Problem requirements
The material must be copied out exactly, line for line.

Data below

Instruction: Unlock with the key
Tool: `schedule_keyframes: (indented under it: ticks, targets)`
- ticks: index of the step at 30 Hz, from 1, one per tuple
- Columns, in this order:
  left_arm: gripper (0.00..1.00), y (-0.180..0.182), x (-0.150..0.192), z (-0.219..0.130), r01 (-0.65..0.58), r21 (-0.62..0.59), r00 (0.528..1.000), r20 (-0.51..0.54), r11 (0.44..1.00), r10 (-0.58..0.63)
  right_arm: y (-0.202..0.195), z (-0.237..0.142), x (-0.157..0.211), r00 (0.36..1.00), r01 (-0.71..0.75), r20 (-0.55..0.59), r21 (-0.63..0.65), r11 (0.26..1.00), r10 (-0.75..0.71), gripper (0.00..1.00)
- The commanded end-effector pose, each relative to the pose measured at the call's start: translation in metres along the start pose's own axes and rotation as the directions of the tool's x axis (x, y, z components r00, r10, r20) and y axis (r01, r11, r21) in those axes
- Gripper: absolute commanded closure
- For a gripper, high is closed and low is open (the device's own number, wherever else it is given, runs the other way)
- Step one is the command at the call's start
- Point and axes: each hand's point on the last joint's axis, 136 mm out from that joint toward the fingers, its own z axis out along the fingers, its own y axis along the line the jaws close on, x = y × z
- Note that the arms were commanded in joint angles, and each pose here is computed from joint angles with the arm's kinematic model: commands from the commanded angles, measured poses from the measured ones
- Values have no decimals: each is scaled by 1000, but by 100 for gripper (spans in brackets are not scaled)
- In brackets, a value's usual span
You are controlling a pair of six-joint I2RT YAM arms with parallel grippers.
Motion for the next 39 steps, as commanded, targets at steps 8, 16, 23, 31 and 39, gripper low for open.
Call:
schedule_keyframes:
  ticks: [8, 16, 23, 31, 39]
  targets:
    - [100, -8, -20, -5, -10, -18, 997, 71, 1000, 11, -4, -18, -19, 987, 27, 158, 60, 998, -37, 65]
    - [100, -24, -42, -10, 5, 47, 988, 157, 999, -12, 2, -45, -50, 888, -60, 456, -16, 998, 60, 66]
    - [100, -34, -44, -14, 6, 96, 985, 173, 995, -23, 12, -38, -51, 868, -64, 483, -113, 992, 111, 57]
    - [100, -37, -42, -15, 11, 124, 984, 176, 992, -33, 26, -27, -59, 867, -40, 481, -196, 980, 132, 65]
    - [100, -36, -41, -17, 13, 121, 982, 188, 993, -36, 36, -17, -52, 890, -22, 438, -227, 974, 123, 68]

Task result
Instruction: Unlock with the key
Tool: `schedule_keyframes: (indented under it: ticks, targets)`
- ticks: index of the step at 30 Hz, from 1, one per tuple
- Columns, in this order:
  left_arm: gripper (0.00..1.00), y (-0.180..0.182), x (-0.150..0.192), z (-0.219..0.130), r01 (-0.65..0.58), r21 (-0.62..0.59), r00 (0.528..1.000), r20 (-0.51..0.54), r11 (0.44..1.00), r10 (-0.58..0.63)
  right_arm: y (-0.202..0.195), z (-0.237..0.142), x (-0.157..0.211), r00 (0.36..1.00), r01 (-0.71..0.75), r20 (-0.55..0.59), r21 (-0.63..0.65), r11 (0.26..1.00), r10 (-0.75..0.71), gripper (0.00..1.00)
- The commanded end-effector pose, each relative to the pose measured at the call's start: translation in metres along the start pose's own axes and rotation as the directions of the tool's x axis (x, y, z components r00, r10, r20) and y axis (r01, r11, r21) in those axes
- Gripper: absolute commanded closure
- For a gripper, high is closed and low is open (the device's own number, wherever else it is given, runs the other way)
- Step one is the command at the call's start
- Point and axes: each hand's point on the last joint's axis, 136 mm out from that joint toward the fingers, its own z axis out along the fingers, its own y axis along the line the jaws close on, x = y × z
- Note that the arms were commanded in joint angles, and each pose here is computed from joint angles with the arm's kinematic model: commands from the commanded angles, measured poses from the measured ones
- Values have no decimals: each is scaled by 1000, but by 100 for gripper (spans in brackets are not scaled)
- In brackets, a value's usual span
You are controlling a pair of six-joint I2RT YAM arms with parallel grippers.
Motion for the next 39 steps, as commanded, targets at steps 8, 16, 23, 31 and 39, gripper low for open.
Call:
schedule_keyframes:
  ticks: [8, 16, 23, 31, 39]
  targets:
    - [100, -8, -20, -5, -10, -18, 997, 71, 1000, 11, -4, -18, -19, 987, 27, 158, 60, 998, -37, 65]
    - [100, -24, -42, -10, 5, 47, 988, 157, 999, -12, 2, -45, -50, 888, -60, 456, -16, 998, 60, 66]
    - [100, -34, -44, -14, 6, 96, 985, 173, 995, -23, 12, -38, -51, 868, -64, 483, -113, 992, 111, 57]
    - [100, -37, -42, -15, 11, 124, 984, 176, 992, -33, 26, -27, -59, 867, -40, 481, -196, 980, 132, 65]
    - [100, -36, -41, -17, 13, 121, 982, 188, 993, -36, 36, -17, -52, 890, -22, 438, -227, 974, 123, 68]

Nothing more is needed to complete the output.